WHAT THIS TASK INVOLVES »
The whole listing is to be retyped exactly as it appears.

GIVEN DATA »
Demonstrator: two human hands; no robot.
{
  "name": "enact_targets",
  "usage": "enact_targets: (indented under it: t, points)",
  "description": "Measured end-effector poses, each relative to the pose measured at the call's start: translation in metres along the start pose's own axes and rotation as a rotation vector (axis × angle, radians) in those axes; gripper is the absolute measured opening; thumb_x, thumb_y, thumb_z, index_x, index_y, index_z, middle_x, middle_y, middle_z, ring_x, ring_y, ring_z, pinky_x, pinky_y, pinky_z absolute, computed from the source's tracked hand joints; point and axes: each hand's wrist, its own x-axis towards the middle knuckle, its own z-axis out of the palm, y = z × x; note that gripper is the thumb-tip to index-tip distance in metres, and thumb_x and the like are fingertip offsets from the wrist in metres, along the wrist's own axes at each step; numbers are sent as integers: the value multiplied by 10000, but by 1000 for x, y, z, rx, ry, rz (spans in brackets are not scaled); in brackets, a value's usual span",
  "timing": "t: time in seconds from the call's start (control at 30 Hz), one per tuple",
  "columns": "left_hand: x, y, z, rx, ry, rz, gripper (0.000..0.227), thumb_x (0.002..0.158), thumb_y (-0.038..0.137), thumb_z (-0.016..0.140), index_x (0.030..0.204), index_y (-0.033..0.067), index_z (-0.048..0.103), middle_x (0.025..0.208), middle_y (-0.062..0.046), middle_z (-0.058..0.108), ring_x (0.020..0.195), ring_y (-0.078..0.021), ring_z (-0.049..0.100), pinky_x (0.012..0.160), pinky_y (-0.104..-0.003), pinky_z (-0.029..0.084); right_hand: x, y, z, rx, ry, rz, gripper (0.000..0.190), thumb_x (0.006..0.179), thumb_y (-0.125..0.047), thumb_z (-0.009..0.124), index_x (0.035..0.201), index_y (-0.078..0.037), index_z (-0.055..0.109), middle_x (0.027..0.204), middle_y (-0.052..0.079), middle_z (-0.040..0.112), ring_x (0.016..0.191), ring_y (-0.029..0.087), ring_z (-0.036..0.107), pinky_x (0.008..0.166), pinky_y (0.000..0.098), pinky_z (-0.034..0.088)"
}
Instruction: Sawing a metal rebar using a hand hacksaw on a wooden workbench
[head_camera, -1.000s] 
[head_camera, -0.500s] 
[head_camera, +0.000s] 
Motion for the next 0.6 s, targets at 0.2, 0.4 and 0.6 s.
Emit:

RESULT FOR THIS TASK »
Demonstrator: two human hands; no robot.
{
  "name": "enact_targets",
  "usage": "enact_targets: (indented under it: t, points)",
  "description": "Measured end-effector poses, each relative to the pose measured at the call's start: translation in metres along the start pose's own axes and rotation as a rotation vector (axis × angle, radians) in those axes; gripper is the absolute measured opening; thumb_x, thumb_y, thumb_z, index_x, index_y, index_z, middle_x, middle_y, middle_z, ring_x, ring_y, ring_z, pinky_x, pinky_y, pinky_z absolute, computed from the source's tracked hand joints; point and axes: each hand's wrist, its own x-axis towards the middle knuckle, its own z-axis out of the palm, y = z × x; note that gripper is the thumb-tip to index-tip distance in metres, and thumb_x and the like are fingertip offsets from the wrist in metres, along the wrist's own axes at each step; numbers are sent as integers: the value multiplied by 10000, but by 1000 for x, y, z, rx, ry, rz (spans in brackets are not scaled); in brackets, a value's usual span",
  "timing": "t: time in seconds from the call's start (control at 30 Hz), one per tuple",
  "columns": "left_hand: x, y, z, rx, ry, rz, gripper (0.000..0.227), thumb_x (0.002..0.158), thumb_y (-0.038..0.137), thumb_z (-0.016..0.140), index_x (0.030..0.204), index_y (-0.033..0.067), index_z (-0.048..0.103), middle_x (0.025..0.208), middle_y (-0.062..0.046), middle_z (-0.058..0.108), ring_x (0.020..0.195), ring_y (-0.078..0.021), ring_z (-0.049..0.100), pinky_x (0.012..0.160), pinky_y (-0.104..-0.003), pinky_z (-0.029..0.084); right_hand: x, y, z, rx, ry, rz, gripper (0.000..0.190), thumb_x (0.006..0.179), thumb_y (-0.125..0.047), thumb_z (-0.009..0.124), index_x (0.035..0.201), index_y (-0.078..0.037), index_z (-0.055..0.109), middle_x (0.027..0.204), middle_y (-0.052..0.079), middle_z (-0.040..0.112), ring_x (0.016..0.191), ring_y (-0.029..0.087), ring_z (-0.036..0.107), pinky_x (0.008..0.166), pinky_y (0.000..0.098), pinky_z (-0.034..0.088)"
}
Instruction: Sawing a metal rebar using a hand hacksaw on a wooden workbench
[head_camera, -1.000s] 
[head_camera, -0.500s] 
[head_camera, +0.000s] 
Motion for the next 0.6 s, targets at 0.2, 0.4 and 0.6 s.
Emit:

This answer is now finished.